1\. In what city/region does the laptop spend most of its time in? 2\. A few
places the laptop sees heavy use (home office desk, coffee shop, etc.)

I wonder if there are environmental factors at play here that a database like
this could build a correlation on. Maybe people live near salt water, or their
environments are more humid, or temperatures fluctuate.

Please note that this sort of thing should NOT be required to repair a faulty
product, but it might be of some benefit to the general public.

------
bitL
I had the same on 15" rMBP, basically touchpad's edges "printed" on the screen
with some more "stains" in other parts of the screen. It began with a barely
noticeable horizontal line after around 8 months and got progressively worse
and worse up to the point it was taking around 1/16th of the screen. I always
used water to clean the screen. Ended up paying ~300 EUR for a replacement
screen, no issues since. Apple didn't offer replacement for free.

------
VLM
Something missing from the victim shaming party is comparing the glass screen
to other common household objects that are made of glass and stared at, such
as house windows, TV screens, dishes, bottles, glasses, and car windshields.
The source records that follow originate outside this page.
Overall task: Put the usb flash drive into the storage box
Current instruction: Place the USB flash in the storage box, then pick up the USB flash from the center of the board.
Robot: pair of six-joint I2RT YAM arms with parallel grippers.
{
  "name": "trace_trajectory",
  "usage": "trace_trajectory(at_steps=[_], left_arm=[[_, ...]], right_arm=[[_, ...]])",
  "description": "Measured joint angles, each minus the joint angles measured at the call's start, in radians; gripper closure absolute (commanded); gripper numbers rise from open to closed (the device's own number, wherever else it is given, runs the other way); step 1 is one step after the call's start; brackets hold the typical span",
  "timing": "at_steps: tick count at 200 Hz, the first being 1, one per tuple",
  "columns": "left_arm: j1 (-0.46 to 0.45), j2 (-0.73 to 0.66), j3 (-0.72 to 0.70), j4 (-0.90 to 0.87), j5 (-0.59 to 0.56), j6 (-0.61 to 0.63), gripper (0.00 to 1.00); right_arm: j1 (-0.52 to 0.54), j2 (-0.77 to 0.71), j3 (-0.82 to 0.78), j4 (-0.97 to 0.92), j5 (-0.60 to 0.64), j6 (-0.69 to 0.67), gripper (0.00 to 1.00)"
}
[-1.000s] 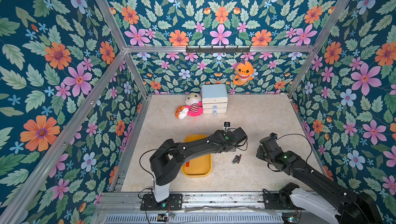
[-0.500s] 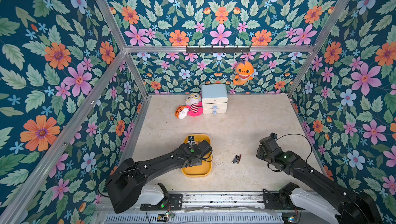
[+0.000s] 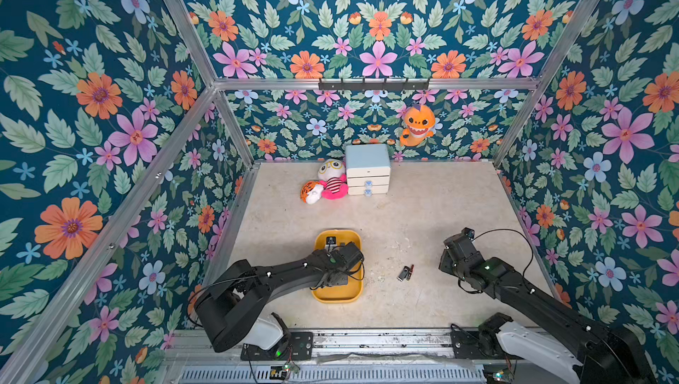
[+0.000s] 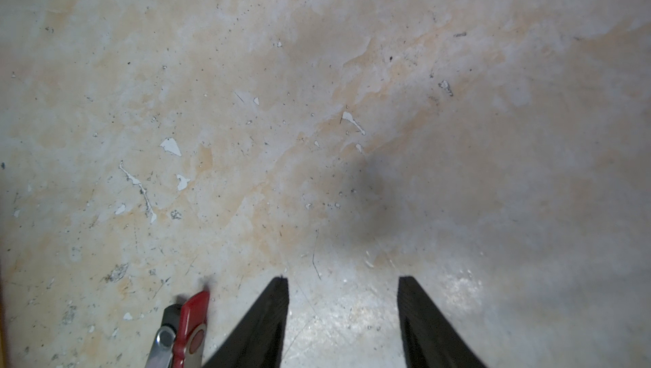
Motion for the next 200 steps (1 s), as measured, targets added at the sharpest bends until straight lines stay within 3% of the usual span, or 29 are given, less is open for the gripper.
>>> trace_trajectory(at_steps=[27, 83, 130, 158, 200], left_arm=[[0.0, -0.007, 0.007, -0.004, 0.012, 0.004, 0.46], [-0.002, -0.124, 0.127, -0.117, 0.056, 0.028, 0.43], [-0.002, -0.24, 0.256, -0.235, 0.038, 0.083, 0.4], [-0.002, -0.282, 0.261, -0.28, 0.024, 0.12, 0.4], [0.0, -0.37, 0.188, -0.295, 0.016, 0.163, 0.4]], right_arm=[[0.0, 0.008, 0.004, 0.0, 0.0, 0.0, 0.44], [0.0, 0.015, 0.015, 0.0, -0.008, -0.003, 0.43], [0.032, 0.041, 0.034, 0.031, -0.165, 0.036, 0.42], [0.139, 0.135, 0.053, 0.082, -0.245, 0.091, 0.4], [0.186, 0.305, 0.082, 0.143, -0.301, 0.153, 0.41]])
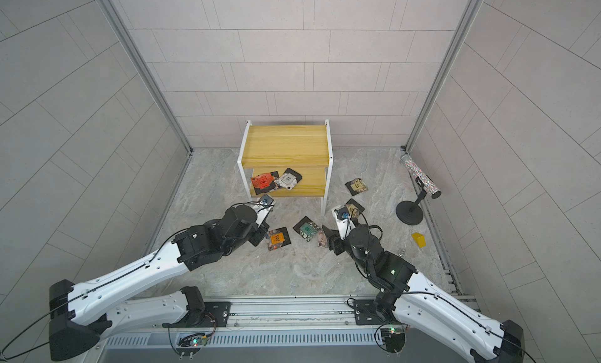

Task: Remove the tea bags from the shelf
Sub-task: Place the tea bag at the center of the board.

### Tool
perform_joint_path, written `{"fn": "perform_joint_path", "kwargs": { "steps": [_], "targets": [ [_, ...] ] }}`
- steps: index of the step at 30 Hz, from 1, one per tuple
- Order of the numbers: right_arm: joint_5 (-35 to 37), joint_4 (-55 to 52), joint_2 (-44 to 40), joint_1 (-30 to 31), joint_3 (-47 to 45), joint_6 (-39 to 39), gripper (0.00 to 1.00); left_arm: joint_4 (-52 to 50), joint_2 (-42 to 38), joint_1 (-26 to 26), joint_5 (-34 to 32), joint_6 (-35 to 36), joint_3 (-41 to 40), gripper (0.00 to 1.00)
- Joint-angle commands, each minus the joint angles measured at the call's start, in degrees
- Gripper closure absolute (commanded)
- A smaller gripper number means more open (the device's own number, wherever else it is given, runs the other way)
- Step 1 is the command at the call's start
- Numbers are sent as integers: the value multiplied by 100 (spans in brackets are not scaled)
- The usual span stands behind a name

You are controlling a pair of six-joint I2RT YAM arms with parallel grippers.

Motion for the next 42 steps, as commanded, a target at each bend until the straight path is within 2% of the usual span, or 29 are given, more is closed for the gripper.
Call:
{"fn": "perform_joint_path", "kwargs": {
  "steps": [1, 9, 11, 18, 37, 42],
  "targets": [
    [97, 109, -72, 10, -82, -1, 29, -487, -11, -125, -838, -1251, -229, 100],
    [96, 100, -86, 8, -84, 12, 29, -994, 378, -103, -1571, -2404, -515, 100],
    [96, 94, -101, 8, -82, 21, 29, -999, 512, -48, -1647, -2488, -592, 100],
    [157, 46, -196, 8, -96, 46, 29, -981, 979, 256, -1356, -2953, -830, 100],
    [245, -9, -231, 8, -64, 38, 29, -817, 2328, 683, -881, -2934, -805, 100],
    [271, -44, -267, 8, -58, 45, 29, -869, 2528, 690, -809, -2838, -647, 89]
  ]
}}
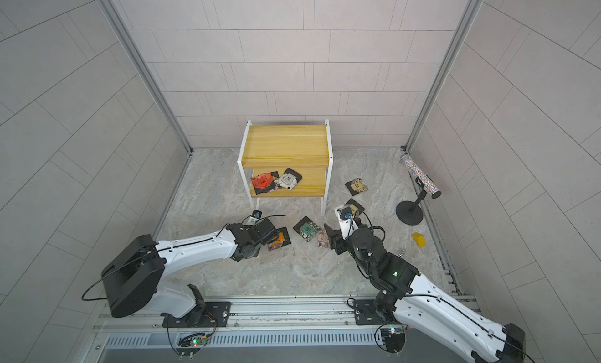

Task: Remove the tea bags from the shelf
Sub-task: Place the tea bag at the center of the board.

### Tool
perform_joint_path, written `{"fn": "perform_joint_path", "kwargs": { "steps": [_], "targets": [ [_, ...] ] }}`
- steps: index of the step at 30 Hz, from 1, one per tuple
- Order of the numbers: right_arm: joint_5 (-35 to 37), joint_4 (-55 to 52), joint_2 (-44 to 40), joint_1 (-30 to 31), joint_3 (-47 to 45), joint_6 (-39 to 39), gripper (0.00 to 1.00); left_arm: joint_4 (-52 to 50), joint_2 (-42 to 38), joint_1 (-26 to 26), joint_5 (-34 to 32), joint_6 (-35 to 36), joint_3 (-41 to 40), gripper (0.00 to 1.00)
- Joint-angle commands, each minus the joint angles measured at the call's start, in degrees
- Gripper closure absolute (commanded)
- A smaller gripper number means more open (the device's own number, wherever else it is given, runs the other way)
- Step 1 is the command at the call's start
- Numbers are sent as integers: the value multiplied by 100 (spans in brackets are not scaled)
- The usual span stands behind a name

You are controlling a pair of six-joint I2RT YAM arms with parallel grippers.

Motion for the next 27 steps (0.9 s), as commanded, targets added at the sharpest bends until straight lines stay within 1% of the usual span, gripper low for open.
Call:
{"fn": "perform_joint_path", "kwargs": {
  "steps": [1, 3, 6, 10, 13, 16, 18, 23, 25, 27],
  "targets": [
    [105, -44, -77, 8, -50, 46, 29, -65, 48, 28, 74, 73, 203, 87],
    [110, -45, -79, 8, -44, 43, 29, -64, 10, 32, 109, 93, 222, 77],
    [105, -31, -45, 9, -45, 50, 29, -73, -71, 31, 119, 142, 222, 64],
    [112, -9, -11, 8, -36, 24, 29, -217, -182, 30, 158, 187, 264, 56],
    [122, 9, 8, 8, -48, 21, 29, -267, -422, 32, 276, 240, 275, 52],
    [106, 41, 42, 8, -44, 21, 29, -250, -738, 32, 343, 292, 271, 45],
    [65, 67, 92, 8, -26, 17, 29, -181, -974, 34, 365, 375, 266, 38],
    [-131, 62, 331, 8, 98, -21, 28, 175, -1540, 25, 564, 840, 180, 29],
    [-193, 53, 449, 8, 163, -27, 28, 435, -1804, 19, 660, 1007, 49, 19],
    [-185, 53, 537, 8, 218, -25, 27, 816, -2117, 23, 858, 1312, -144, 15]
  ]
}}
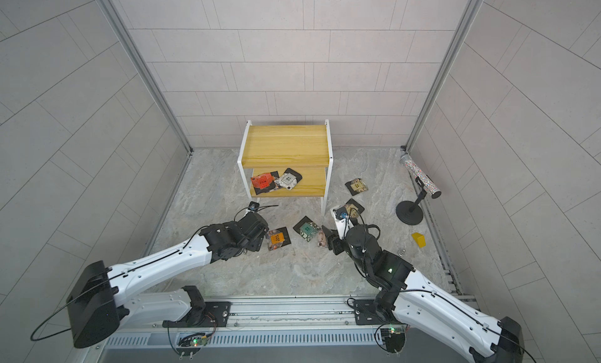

A glass product that is not fit by manufacture and design to tolerate glass
cleaners is obviously poorly designed.

Because Apple is the definition of good design even when they aren't, the
problem must transmute into moderately annoying victim shaming.

------
jader201
How is this site going to use the data? I don't see it ever really mentioning
the intention of collecting the various bits of data on its form.

Would be nice if we saw some more information, at least attached to the
images. Maybe even some other aggregates, since there seems to be a lot more
submissions than they have images.

I think the effort is noble, but would be nice if we had a bit more info
behind the intentions of the data being collected.

------
random3
Blaming apple seems a little dishonest.

The same happened to me too. When I cleaned the screen with an alcohol-based
wet tissue...

It does get worse on the edges as when wiping it the liquid tends to get on
the edges so it affects that part more.

The screen is coated with a fine (a few microns) layer.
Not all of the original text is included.